Identification of a blue copper protein from Hyphomicrobium denitrificans and its functions in the periplasm.

It has been known that the methylotrophic denitrifying bacteria have the specific electron transfer chains, involving in 'methanol oxidation' and 'denitrification', in the periplasm. Recently, a unique blue copper protein (HdBCP) has been isolated from the methanol-grown methylotrophic denitrifying bacterium, Hyphomicrobium denitrificans. HdBCP is a 14.5 kDa protein and contains one copper atom in the molecule.

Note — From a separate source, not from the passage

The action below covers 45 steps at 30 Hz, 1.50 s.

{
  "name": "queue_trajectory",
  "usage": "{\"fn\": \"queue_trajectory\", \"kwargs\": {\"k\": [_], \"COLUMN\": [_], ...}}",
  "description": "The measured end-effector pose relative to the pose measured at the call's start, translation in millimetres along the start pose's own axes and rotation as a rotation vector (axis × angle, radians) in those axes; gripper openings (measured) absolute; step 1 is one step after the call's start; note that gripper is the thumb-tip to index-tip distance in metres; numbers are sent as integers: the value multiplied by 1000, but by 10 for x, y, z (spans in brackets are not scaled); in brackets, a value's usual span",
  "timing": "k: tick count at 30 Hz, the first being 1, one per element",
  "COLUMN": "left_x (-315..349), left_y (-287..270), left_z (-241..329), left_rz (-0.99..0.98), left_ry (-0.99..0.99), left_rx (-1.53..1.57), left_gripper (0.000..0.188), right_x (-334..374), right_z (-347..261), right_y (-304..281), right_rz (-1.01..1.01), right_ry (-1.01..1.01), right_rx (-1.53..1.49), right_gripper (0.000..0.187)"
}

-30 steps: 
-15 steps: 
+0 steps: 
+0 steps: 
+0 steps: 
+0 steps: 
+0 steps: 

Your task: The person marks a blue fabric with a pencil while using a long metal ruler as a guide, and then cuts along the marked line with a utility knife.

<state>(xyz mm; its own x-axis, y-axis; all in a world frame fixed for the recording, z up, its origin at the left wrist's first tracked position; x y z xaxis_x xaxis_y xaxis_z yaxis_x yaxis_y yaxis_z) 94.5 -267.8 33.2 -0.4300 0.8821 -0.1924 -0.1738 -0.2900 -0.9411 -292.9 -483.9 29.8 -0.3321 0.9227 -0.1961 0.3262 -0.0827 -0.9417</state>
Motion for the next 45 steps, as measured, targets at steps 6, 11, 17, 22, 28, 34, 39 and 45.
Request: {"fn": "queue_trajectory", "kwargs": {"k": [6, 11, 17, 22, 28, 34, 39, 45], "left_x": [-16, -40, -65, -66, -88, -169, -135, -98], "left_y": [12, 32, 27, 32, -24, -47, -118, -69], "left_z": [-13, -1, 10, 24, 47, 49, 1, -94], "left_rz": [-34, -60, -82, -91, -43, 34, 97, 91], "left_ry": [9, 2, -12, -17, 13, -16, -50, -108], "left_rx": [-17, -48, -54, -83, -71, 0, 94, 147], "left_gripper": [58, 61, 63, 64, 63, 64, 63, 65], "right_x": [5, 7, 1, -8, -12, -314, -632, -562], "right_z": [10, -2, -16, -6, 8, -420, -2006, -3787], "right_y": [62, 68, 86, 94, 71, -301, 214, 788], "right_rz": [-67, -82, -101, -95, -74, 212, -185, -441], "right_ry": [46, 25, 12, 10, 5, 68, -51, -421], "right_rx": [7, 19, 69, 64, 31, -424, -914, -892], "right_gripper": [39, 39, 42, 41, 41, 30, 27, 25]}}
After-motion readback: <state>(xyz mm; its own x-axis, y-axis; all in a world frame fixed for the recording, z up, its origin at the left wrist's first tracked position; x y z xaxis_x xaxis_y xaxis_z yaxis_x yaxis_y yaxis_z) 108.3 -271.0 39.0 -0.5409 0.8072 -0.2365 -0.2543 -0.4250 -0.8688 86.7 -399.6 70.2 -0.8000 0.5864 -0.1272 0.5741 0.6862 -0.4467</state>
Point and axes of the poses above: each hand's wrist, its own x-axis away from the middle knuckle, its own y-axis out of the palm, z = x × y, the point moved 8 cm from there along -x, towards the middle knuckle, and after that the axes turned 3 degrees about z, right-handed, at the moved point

The electronic absorption spectrum of HdBCP exhibits two absorption maxima near 450 and 750 nm comparable with the intense 600 nm band (epsilon(450)/epsilon(600) = ca. 0.9). The rhombic electron paramagnetic resonance spectrum shows clearly that the copper centre is a 'perturbed' type 1 copper geometry. Stopped-flow kinetics indicates that HdBCP accepts efficiently an electron from cytochrome c(L) (k(2) = 4.0 x 10(6) M(-1) s(-1) at 25.0 degrees C), which is a physiological electron acceptor for methanol dehydrogenase. According to cloning and DNA sequencing of the structural gene, the deduced amino acid sequence shows significant similarities with pseudoazurins, which are a physiological electron donor for Cu-containing nitrite reductase from the denitrifying bacteria. Based on these results, we discuss the role of HdBCP in the electron-flow system, which link 'methanol oxidation' and 'denitrification' together.